• Exercise instructions:
Which lines in the listing below contain the word "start"? Copy each one.
───── Source data
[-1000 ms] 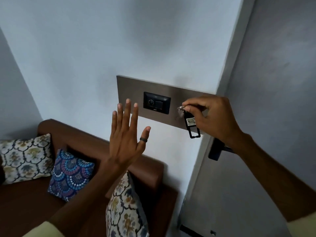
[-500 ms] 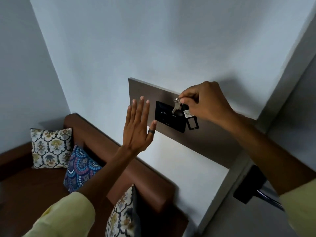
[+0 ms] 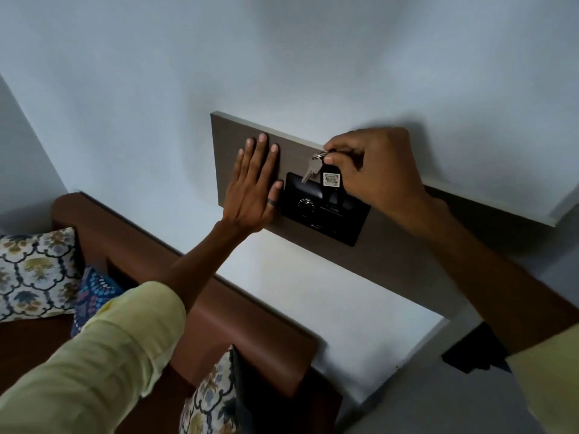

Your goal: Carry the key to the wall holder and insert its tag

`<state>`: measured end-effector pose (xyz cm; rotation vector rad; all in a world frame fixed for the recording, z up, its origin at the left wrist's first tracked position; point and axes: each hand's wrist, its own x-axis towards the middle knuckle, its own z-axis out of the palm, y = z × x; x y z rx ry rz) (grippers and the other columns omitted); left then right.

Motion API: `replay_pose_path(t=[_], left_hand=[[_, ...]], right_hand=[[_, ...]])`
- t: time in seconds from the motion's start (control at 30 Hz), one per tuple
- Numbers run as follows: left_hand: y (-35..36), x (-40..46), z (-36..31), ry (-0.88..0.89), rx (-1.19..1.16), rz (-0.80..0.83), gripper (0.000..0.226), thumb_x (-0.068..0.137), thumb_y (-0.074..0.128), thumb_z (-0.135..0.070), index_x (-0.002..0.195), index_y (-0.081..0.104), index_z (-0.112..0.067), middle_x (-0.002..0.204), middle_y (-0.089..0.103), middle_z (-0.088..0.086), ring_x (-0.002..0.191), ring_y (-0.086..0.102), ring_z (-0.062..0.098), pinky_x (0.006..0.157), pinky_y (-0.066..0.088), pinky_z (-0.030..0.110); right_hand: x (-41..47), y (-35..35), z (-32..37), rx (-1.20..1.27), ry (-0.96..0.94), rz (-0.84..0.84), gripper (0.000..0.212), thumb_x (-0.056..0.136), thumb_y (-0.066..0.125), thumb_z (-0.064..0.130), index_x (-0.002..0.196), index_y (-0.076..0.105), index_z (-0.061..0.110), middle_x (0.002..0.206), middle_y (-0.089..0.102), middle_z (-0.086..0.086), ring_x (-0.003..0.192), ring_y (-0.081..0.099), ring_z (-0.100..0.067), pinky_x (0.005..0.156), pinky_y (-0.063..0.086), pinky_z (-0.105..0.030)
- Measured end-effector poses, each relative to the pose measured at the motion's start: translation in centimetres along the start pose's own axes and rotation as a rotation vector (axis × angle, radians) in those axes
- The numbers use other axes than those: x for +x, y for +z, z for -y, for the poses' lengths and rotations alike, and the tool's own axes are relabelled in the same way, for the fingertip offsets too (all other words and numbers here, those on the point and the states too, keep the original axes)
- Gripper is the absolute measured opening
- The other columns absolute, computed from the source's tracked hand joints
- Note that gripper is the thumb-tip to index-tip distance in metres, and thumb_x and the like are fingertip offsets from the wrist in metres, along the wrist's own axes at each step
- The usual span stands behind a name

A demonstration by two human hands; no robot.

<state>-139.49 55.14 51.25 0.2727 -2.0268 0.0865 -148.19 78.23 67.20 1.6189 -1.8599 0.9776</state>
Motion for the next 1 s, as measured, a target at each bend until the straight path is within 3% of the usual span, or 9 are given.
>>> replay_pose_path(t=[0.13, 0.3, 0.43, 0.5, 0.57, 0.63, 0.73, 0.87, 1.0], left_hand=[[2.8, -0.3, 0.5, -0.016, -0.029, -0.099, 0.064, 0.113, 0.024, -0.036, 0.164, 0.025, 0.001, 0.170, 0.025, 0.032, 0.164, 0.011, 0.042, 0.133, 0.014, 0.062], [4.3, -0.3, 0.6, -0.006, -0.062, -0.168, 0.066, 0.112, 0.021, -0.038, 0.171, 0.005, -0.014, 0.179, -0.003, 0.005, 0.166, -0.007, 0.029, 0.134, 0.009, 0.062], [4.7, -0.5, 0.8, -0.028, -0.071, -0.166, 0.065, 0.112, 0.022, -0.039, 0.169, 0.017, -0.007, 0.174, 0.019, 0.023, 0.165, 0.002, 0.032, 0.134, 0.008, 0.061], [4.8, -0.7, 0.9, -0.025, -0.063, -0.171, 0.065, 0.112, 0.022, -0.039, 0.169, 0.017, -0.008, 0.174, 0.019, 0.023, 0.165, 0.003, 0.032, 0.134, 0.008, 0.060], [4.8, -0.7, 1.0, 0.009, -0.061, -0.167, 0.066, 0.112, 0.022, -0.039, 0.171, 0.008, -0.014, 0.180, 0.005, 0.012, 0.166, -0.001, 0.030, 0.135, 0.007, 0.058], [4.9, -0.6, 1.1, 0.035, -0.055, -0.170, 0.065, 0.112, 0.021, -0.040, 0.172, 0.003, -0.019, 0.180, -0.008, 0.002, 0.167, -0.004, 0.029, 0.136, 0.005, 0.057], [4.9, -0.6, 1.1, 0.022, -0.037, -0.160, 0.065, 0.113, 0.020, -0.042, 0.171, 0.001, -0.022, 0.180, -0.012, -0.002, 0.168, -0.007, 0.027, 0.136, 0.004, 0.055], [3.7, -0.5, 1.0, 0.015, -0.009, -0.111, 0.065, 0.113, 0.018, -0.045, 0.171, -0.005, -0.026, 0.179, -0.015, -0.002, 0.167, -0.014, 0.021, 0.137, -0.003, 0.050], [0.8, 0.7, -0.9, -0.071, -0.033, -0.079, 0.069, 0.112, 0.020, -0.050, 0.170, 0.013, -0.014, 0.177, 0.015, 0.021, 0.165, -0.018, 0.019, 0.135, -0.007, 0.049]], right_hand=[[-1.3, 1.1, 0.1, -0.052, 0.016, -0.068, 0.010, 0.087, 0.073, 0.015, 0.093, 0.081, 0.014, 0.084, 0.081, -0.002, 0.074, 0.075, -0.014, 0.077, 0.059, -0.028], [-3.9, 2.1, -0.1, -0.145, 0.059, -0.192, 0.011, 0.089, 0.073, 0.012, 0.096, 0.081, 0.010, 0.090, 0.081, -0.006, 0.080, 0.076, -0.020, 0.080, 0.055, -0.027], [-4.6, 2.8, -0.3, -0.195, 0.050, -0.265, 0.013, 0.090, 0.074, 0.011, 0.100, 0.081, 0.005, 0.090, 0.078, -0.011, 0.081, 0.072, -0.025, 0.077, 0.054, -0.027], [-4.6, 3.1, -0.4, -0.250, 0.024, -0.279, 0.012, 0.089, 0.075, 0.007, 0.099, 0.080, 0.003, 0.086, 0.075, -0.013, 0.081, 0.068, -0.030, 0.076, 0.048, -0.023], [-4.6, 3.2, -0.8, -0.265, 0.009, -0.292, 0.012, 0.087, 0.076, 0.001, 0.098, 0.080, 0.000, 0.084, 0.074, -0.014, 0.080, 0.065, -0.031, 0.077, 0.040, -0.011], [-4.9, 3.4, -1.1, -0.265, -0.012, -0.300, 0.012, 0.087, 0.076, -0.001, 0.098, 0.079, -0.001, 0.084, 0.074, -0.014, 0.080, 0.063, -0.031, 0.078, 0.037, -0.007], [-5.8, 4.0, -1.1, -0.282, -0.028, -0.311, 0.011, 0.088, 0.074, -0.001, 0.098, 0.080, 0.000, 0.084, 0.074, -0.013, 0.079, 0.059, -0.030, 0.073, 0.041, -0.017], [-5.9, 4.3, -1.2, -0.320, -0.054, -0.296, 0.014, 0.091, 0.073, 0.002, 0.104, 0.079, 0.001, 0.089, 0.074, -0.013, 0.080, 0.058, -0.030, 0.074, 0.042, -0.019], [-6.9, 3.9, -0.9, -0.463, -0.070, -0.232, 0.029, 0.100, 0.059, 0.020, 0.119, 0.071, 0.002, 0.107, 0.072, -0.015, 0.094, 0.060, -0.031, 0.080, 0.049, -0.036]])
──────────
• Result of the task:
- t: time in seconds from the motion's start (control at 30 Hz), one per tuple
- Measured end-effector poses, each relative to the pose measured at the motion's start: translation in centimetres along the start pose's own axes and rotation as a rotation vector (axis × angle, radians) in those axes

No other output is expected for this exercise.